In fact our Powershell script is a lot more impressive in one respect than its competition; it allowed me to cobble together a "light" version of wc. I was nearly able to duplicate its output. If the roles were reversed, one could almost certainly contrive some Powershell I/O that would make bash look like the verbose, stilted challenger.

So, which shell wins? There's certainly a lot to be said for bash (and most Unix shells); it's power, succinctness, and ubiquity have been honed over more than 30 years. At the end of the day, I'm grateful for the Github for Windows release of a shell that incorporates Powershell and the POSIX tools, so I don't have to choose.
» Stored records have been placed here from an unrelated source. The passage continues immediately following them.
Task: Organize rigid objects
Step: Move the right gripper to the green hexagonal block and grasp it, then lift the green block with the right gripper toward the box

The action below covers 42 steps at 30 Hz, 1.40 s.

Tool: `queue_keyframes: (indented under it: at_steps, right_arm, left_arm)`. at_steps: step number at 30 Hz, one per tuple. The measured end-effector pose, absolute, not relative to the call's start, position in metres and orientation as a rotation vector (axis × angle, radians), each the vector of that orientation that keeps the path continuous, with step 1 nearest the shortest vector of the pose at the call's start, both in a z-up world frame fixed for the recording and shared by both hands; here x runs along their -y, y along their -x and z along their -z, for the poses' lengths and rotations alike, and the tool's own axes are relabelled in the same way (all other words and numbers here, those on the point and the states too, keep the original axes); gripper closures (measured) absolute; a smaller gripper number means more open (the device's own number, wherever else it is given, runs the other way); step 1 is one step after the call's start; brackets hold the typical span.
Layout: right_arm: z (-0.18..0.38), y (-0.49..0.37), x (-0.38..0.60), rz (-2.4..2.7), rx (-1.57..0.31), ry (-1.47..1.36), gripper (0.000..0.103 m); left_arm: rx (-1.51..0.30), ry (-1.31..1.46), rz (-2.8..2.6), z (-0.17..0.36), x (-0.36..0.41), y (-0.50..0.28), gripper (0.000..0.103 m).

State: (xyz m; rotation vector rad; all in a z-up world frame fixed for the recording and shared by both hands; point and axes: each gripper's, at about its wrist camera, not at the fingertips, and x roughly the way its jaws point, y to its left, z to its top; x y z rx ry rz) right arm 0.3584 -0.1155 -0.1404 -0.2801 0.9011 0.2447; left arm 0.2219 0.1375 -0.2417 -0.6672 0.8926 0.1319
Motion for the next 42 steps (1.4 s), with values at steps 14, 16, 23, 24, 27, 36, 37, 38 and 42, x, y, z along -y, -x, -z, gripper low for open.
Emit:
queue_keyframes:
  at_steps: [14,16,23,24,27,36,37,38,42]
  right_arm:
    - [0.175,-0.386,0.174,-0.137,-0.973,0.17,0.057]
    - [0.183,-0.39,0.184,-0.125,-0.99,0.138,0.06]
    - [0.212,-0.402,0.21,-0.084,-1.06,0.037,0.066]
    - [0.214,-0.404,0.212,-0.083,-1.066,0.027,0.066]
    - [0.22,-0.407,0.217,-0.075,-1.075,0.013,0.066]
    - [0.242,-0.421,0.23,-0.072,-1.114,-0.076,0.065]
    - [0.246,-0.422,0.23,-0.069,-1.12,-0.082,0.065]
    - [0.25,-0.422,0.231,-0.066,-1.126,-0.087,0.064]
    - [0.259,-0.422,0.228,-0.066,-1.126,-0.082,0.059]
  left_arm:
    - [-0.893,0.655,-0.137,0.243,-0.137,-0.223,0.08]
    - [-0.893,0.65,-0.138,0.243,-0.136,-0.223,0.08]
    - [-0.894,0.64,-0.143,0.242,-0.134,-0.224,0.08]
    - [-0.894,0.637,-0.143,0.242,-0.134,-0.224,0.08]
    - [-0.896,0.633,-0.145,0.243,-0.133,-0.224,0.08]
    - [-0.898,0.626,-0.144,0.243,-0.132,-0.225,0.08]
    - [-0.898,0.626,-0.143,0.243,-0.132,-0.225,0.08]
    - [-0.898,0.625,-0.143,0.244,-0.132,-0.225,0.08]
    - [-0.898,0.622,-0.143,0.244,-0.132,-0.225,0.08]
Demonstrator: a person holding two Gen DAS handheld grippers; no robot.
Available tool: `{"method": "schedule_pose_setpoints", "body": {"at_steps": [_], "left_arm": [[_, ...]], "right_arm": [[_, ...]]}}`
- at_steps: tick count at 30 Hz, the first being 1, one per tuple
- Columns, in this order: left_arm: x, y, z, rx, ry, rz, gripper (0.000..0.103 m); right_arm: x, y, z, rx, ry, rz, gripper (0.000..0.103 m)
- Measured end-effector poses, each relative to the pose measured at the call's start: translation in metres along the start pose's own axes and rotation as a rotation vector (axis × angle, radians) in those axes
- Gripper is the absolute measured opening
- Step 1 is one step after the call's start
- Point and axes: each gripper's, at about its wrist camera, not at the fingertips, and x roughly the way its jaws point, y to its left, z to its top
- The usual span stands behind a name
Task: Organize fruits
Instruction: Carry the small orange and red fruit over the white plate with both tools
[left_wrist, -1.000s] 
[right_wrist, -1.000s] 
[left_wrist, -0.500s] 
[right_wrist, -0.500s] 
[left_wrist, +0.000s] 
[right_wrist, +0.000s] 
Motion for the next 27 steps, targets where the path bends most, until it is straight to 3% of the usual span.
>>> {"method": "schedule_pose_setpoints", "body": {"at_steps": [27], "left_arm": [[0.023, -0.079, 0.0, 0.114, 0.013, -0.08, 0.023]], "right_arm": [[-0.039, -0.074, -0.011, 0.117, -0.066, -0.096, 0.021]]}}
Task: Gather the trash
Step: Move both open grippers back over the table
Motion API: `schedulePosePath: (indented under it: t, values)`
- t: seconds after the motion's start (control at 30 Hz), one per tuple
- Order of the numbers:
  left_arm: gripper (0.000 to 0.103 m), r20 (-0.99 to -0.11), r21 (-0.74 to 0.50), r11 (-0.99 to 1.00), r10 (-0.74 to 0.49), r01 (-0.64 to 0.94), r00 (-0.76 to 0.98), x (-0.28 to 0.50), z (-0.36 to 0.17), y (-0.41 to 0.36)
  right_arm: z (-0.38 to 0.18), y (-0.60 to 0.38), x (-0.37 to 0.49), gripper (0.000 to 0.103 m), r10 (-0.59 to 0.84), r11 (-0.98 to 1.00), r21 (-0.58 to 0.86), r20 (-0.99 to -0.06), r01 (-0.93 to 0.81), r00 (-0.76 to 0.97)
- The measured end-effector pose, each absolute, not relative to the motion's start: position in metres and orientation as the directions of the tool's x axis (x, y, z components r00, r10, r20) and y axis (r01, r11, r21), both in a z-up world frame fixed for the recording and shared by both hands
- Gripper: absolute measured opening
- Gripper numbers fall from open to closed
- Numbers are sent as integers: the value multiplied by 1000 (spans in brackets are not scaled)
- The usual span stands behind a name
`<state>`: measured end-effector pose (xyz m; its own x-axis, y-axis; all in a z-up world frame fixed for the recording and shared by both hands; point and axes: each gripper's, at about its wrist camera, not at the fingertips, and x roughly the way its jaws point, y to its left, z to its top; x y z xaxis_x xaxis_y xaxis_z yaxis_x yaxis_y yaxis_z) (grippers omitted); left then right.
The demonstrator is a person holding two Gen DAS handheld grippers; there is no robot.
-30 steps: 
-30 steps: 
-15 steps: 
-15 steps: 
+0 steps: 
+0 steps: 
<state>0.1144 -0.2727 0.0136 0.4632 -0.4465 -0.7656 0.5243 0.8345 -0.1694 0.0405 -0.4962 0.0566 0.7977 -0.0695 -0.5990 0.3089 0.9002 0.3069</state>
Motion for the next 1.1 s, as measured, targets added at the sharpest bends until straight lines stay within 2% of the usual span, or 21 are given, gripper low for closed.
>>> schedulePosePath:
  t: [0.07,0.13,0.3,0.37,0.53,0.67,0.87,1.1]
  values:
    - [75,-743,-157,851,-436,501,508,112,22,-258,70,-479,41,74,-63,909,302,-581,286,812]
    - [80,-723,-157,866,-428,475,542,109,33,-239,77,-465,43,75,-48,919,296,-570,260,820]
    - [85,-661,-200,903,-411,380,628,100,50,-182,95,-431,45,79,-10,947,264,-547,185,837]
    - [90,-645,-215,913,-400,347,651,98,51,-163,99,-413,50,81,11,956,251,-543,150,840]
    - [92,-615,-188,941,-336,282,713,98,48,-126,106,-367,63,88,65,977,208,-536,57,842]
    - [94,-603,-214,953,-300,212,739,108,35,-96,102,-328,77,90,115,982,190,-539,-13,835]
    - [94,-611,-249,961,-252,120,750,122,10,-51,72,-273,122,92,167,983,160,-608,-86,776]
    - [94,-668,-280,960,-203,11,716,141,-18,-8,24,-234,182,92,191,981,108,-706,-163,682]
Recommended: The Unreasonable Effectiveness of C


Unknown said...

Your PowerShell example is much longer than it needs to be and it finds and iterates the files twice. This should output individual and total line counts much like wc would:

"`t"+((ls *.cs | %{ [pscustomobject] @{ f = resolve-path $_ -rel; l =(gc $_ | measure).count }} | %{ write-host "`t" $_.l "`t" $_.f; $_ }) | measure l -sum).sum+" total"

But, what you're basically doing is rewriting the entire wc utility in a Powershell one-liner, something that would be even harder to do in bash's scripting language. The wc util doesn't care if it's invoked from bash, cmd, or Powershell. Why not use the strengths of the Powershell shell while using the wc util, since you want wc's output format anyway?

wc -l (ls -r *.cs)

Thanks to Powershell's shell, it's even shorter than the bash version!

If you have git installed, you already have wc available to you, and it's available from many other sources too.

gubtest said...

"find -name *.cs | xargs wc -l" doesn't work with filenames containing whitespace. You can use "find -name '*.cs' -print0 | xargs -0 wc -l" instead.

In fact whitespace management is a pain with UNIX shells and I hope that powershell improves on this.

BTW, if you are using zsh (best shell ever :)), you can use "wc -l **/*.cs".